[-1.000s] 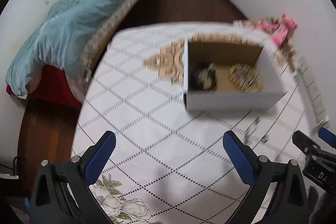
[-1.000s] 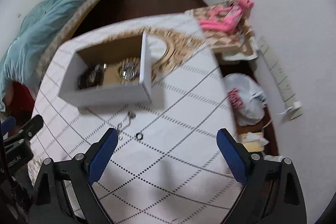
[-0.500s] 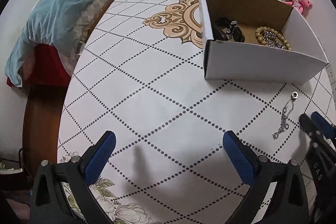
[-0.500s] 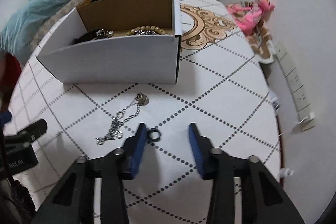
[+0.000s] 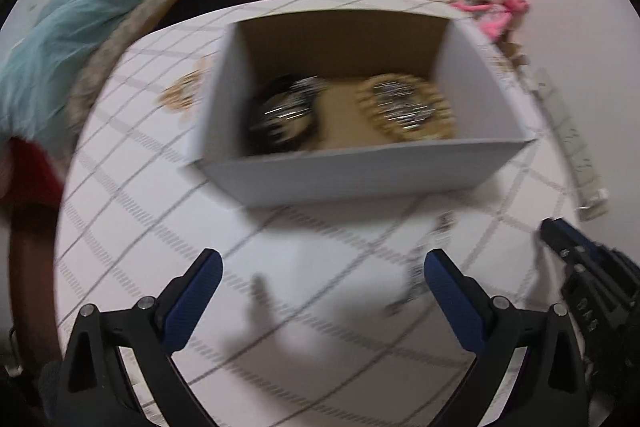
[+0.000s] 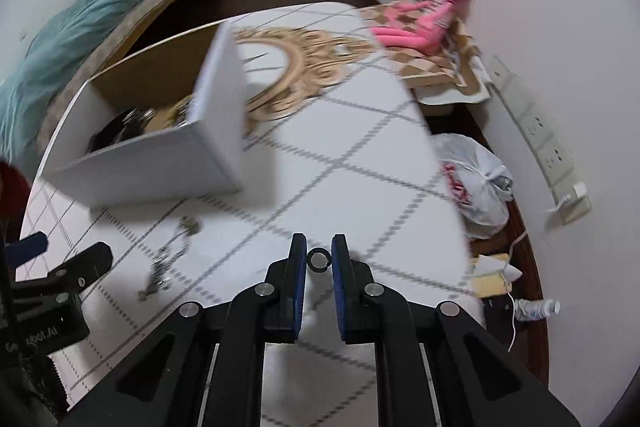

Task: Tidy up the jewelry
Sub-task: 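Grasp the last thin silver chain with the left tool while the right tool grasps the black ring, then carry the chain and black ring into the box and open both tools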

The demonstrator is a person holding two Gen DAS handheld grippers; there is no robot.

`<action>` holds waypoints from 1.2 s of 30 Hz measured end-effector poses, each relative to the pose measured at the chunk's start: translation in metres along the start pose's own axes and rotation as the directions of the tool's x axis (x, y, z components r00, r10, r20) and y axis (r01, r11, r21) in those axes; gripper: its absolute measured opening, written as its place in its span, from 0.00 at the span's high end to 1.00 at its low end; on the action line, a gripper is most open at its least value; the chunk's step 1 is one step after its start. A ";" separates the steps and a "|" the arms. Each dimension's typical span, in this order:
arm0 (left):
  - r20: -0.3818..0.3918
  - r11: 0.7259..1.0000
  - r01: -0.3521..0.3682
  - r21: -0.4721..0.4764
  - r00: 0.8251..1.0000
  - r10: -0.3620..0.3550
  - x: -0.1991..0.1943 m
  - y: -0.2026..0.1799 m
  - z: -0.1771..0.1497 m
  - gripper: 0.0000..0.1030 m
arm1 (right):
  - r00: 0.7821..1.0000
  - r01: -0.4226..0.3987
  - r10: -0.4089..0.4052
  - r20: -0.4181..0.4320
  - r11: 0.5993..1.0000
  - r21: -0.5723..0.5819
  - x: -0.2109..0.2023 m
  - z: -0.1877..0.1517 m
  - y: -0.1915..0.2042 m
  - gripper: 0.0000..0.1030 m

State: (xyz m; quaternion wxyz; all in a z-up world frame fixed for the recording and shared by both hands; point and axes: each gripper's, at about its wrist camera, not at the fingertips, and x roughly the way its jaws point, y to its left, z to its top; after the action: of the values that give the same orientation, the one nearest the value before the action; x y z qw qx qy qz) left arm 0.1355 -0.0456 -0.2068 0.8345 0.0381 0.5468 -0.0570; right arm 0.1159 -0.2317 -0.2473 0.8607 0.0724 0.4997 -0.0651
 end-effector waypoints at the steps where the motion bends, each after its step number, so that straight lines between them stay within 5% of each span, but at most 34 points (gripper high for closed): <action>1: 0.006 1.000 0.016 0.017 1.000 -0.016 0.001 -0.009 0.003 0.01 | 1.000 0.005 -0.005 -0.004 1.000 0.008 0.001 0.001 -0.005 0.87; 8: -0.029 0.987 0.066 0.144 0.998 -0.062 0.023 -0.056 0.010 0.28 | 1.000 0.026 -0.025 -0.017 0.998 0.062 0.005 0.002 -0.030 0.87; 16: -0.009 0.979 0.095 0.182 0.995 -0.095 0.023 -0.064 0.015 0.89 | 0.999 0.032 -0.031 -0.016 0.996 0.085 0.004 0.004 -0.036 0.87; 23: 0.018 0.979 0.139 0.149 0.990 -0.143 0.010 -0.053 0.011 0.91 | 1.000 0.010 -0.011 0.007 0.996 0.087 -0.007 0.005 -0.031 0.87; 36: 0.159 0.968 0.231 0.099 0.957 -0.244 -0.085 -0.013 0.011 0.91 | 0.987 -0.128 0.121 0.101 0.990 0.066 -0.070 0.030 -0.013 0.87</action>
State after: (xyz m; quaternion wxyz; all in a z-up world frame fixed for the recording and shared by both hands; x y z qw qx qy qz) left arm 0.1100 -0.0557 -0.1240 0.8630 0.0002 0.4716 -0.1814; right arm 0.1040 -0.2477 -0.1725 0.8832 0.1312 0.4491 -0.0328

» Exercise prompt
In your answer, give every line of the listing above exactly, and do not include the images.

» Answer area
[-1.000s] 
[-1.000s] 
[-0.500s] 
[-0.500s] 
[+0.000s] 
[+0.000s] 

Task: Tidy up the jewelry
Sub-task: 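Grasp the last thin silver chain with the left tool while the right tool grasps the black ring, then carry the chain and black ring into the box and open both tools
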
The demonstrator is a person holding two Gen DAS handheld grippers; there is no robot.

`<action>` holds waypoints from 1.2 s of 30 Hz measured end-effector poses, each relative to the pose measured at the chunk's start: translation in metres along the start pose's own axes and rotation as the directions of the tool's x axis (x, y, z components r00, r10, r20) and y axis (r01, r11, r21) in those axes; gripper: its absolute measured opening, written as its place in its span, from 0.00 at the span's high end to 1.00 at its low end; on the action line, a gripper is most open at its least value; the chunk's step 1 is one step after its start. A ";" separates the steps and a "|" the arms. Each dimension's typical span, in this order:
arm0 (left):
  - r20: -0.3818..0.3918
  - r11: 0.7259..1.0000
  - r01: -0.3521..0.3682
  - r21: -0.4721..0.4764
  - r00: 0.8251..1.0000
  - r10: -0.3620..0.3550
  - x: -0.1991..0.1943 m
  - y: -0.2026..0.1799 m
  - z: -0.1771..0.1497 m
  - gripper: 0.0000..0.1030 m
arm1 (right):
  - r00: 0.7821..1.0000
  - r01: -0.4226..0.3987
  - r10: -0.4089..0.4052
  - r20: -0.4181..0.4320
  - r11: 0.5993..1.0000
  - r21: -0.5723..0.5819
  - x: -0.2109..0.2023 m
  - z: -0.1877..0.1517 m
  - y: -0.1915..0.2042 m
  - gripper: 0.0000..0.1030 m

State: (xyz m; quaternion wxyz; all in a z-up world frame fixed for the recording and shared by both hands; point and axes: each gripper's, at about its wrist camera, not at the fingertips, and x roughly the way its jaws point, y to its left, z to its top; after the action: of the values that give the same orientation, the one nearest the value before the action; x y z qw qx qy qz) left arm 0.1355 -0.0456 -0.2068 0.8345 0.0381 0.5468 -0.0570; right arm 0.1159 -0.2317 -0.2473 0.8607 0.0724 0.4997 -0.0651
 end-effector waypoints at the steps where the motion bends, each after its step number, so that straight lines between them stay within 5% of each span, but at most 34 points (gripper high for closed): <action>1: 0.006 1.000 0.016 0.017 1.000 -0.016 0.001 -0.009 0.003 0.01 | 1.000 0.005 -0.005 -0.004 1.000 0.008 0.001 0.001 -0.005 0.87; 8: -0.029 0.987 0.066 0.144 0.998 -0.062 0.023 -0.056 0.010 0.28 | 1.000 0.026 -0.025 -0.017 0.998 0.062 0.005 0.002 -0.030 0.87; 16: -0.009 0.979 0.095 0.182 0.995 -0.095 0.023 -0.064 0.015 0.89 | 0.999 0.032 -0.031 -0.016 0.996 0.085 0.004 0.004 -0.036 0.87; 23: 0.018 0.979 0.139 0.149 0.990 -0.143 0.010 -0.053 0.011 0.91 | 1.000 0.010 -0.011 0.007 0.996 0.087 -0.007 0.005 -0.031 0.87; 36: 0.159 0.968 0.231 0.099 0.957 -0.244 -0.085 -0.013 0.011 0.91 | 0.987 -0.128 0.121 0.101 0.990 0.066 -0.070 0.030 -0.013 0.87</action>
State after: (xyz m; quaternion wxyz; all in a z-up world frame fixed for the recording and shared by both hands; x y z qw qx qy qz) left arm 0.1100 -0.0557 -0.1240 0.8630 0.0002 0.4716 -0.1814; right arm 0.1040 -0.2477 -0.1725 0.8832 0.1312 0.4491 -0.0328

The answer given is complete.